▸ What is required
Collect every line below that contains the word "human".
Data to use Start Marker
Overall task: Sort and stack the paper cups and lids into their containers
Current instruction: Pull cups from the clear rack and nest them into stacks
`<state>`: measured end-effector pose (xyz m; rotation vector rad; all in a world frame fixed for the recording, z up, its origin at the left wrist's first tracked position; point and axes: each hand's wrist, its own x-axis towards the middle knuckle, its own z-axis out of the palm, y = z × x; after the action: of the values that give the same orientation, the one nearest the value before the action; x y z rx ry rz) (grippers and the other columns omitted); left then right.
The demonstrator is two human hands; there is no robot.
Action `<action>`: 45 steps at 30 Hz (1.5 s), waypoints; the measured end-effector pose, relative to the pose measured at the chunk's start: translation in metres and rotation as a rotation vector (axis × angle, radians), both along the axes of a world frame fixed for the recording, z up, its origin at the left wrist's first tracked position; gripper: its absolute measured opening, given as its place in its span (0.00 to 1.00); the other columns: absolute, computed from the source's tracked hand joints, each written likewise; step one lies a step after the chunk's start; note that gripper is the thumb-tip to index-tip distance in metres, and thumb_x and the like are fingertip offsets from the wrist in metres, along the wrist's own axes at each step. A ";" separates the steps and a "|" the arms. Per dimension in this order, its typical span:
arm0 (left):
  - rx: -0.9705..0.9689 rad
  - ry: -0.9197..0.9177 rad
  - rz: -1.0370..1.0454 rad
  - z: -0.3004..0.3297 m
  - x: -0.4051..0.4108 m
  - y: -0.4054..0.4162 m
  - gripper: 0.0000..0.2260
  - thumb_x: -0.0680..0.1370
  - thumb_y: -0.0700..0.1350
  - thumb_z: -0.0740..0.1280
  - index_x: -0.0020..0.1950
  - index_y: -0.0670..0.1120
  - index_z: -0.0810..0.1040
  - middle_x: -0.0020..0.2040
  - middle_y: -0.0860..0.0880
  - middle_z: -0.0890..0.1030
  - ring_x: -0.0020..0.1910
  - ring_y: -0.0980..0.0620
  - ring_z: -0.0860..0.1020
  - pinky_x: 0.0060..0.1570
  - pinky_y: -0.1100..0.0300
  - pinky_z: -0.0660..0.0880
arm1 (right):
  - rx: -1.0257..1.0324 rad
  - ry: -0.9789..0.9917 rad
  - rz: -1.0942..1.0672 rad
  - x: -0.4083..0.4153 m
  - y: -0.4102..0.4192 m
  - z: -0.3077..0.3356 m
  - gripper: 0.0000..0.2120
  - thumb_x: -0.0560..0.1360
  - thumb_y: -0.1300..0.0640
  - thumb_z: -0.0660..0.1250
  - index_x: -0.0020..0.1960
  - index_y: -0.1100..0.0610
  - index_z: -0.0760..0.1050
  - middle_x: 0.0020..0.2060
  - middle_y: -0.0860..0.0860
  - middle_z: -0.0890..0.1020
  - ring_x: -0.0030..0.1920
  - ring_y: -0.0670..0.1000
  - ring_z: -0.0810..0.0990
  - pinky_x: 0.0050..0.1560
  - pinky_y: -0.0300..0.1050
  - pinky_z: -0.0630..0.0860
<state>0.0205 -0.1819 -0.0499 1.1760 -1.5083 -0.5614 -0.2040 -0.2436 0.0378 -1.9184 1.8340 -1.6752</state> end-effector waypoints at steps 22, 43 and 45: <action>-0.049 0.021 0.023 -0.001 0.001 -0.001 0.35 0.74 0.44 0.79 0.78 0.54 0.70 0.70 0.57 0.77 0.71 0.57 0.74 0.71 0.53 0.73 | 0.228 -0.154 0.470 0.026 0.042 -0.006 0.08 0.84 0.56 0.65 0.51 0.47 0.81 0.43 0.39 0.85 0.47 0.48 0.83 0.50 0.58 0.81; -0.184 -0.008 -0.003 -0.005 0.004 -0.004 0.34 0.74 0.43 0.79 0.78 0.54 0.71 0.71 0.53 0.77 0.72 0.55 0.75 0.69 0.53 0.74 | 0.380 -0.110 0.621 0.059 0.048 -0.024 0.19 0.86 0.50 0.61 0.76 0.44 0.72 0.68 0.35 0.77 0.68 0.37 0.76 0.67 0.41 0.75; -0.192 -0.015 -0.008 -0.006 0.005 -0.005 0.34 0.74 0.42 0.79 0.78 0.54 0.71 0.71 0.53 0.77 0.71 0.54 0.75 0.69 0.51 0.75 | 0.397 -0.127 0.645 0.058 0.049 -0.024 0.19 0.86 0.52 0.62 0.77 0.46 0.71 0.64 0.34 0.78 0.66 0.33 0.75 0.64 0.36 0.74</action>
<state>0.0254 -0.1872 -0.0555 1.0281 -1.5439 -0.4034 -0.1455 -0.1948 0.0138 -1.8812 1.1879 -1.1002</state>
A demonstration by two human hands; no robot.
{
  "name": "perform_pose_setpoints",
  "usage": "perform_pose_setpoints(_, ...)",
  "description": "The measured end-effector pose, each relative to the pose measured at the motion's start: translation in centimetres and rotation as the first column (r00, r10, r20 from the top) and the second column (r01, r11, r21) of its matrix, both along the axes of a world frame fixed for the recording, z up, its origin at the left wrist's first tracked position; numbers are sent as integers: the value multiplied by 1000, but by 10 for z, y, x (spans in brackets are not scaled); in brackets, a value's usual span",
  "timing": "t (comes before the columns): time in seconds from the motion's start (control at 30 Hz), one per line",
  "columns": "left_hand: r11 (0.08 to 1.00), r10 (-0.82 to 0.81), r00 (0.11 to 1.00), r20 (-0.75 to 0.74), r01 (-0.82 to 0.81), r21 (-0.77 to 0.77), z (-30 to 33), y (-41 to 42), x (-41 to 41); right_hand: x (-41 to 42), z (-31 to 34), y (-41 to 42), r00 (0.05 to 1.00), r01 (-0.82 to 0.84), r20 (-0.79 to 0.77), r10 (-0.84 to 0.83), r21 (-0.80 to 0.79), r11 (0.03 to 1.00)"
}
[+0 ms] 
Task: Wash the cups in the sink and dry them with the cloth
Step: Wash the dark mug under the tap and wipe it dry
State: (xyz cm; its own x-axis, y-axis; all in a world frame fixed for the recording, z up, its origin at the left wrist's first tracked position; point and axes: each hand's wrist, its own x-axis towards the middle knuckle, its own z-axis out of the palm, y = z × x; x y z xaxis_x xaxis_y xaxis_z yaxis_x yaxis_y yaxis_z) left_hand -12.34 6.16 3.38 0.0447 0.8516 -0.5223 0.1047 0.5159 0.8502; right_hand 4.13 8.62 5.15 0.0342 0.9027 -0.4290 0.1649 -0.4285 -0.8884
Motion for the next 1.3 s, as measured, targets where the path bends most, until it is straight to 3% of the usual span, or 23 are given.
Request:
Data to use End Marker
▸ Written reply
The demonstrator is two human hands; there is no robot.
A demonstration by two human hands; no robot.

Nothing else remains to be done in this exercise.